Day 1056

Straus(s)

November 20th, 2014



Two of the three Straus brothers, Oscar and Nathan, are buried here in Beth-El Cemetery. I was unable to find them — but I did come across this mausoleum with an extra S. As we've seen, the third brother, Isidor, is buried in an unusual tomb at Woodlawn Cemetery. He famously died aboard the Titanic with his wife Ida: he turned down a place in a lifeboat, seeing that there were still women and children on the ship, and Ida refused to leave his side.

Oscar, who served as Secretary of Commerce and Labor under President Theodore Roosevelt, was the first Jewish member of the US Cabinet. (He wasn't the first Jew to be offered a US Cabinet position, however. President Grant — who, by the way, had ordered the expulsion of all Jews from his military district during his time as a major general in the Civil War — asked Joseph Seligman to be his Secretary of the Treasury, but Seligman declined. And President Cleveland offered Oscar's brother Isidor the job of Postmaster General, then a Cabinet-level post, but Isidor turned him down as well. Oscar was also not the first Jew in America to serve in a Cabinet. That distinction belongs to Judah P. Benjamin, who held three different Confederate Cabinet positions.)

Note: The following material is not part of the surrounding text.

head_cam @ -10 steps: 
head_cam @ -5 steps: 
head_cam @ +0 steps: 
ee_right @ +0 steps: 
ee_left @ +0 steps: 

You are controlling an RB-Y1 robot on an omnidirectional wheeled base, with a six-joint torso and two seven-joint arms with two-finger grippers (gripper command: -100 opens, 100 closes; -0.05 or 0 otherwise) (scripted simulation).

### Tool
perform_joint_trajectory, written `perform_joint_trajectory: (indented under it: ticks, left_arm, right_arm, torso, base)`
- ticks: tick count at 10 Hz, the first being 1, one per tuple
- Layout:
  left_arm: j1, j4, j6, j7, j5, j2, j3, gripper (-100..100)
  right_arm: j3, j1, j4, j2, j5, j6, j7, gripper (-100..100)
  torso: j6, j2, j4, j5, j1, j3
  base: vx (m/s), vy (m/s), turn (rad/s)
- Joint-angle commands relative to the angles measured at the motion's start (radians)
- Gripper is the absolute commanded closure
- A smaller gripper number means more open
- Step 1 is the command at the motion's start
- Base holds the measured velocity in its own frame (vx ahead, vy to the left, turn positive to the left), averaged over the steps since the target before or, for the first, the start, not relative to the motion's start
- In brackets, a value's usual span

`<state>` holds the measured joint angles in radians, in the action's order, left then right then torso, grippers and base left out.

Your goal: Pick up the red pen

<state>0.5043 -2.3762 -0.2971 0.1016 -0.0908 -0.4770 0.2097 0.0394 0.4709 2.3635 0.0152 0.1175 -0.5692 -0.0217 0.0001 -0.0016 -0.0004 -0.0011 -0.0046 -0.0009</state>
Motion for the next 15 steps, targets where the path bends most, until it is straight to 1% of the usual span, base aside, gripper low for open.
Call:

Nathan and Isidor were business partners and very successful merchants who came to own two major New York department stores: Macy's and Abraham & Straus. Nathan was also a noted philanthropist, and his signature cause was "pure milk". He suspected that many of the diseases killing large numbers of young children In the late 19th century were being contracted from contaminated raw milk. Starting in 1893, he and his wife Lina set up milk depots in the city to provide poor families with pasteurized milk at low cost. Their efforts were credited with playing a large role in the precipitous decline of the city's child mortality rate over the following 25 years, during which an estimated 240,000 children's lives were saved.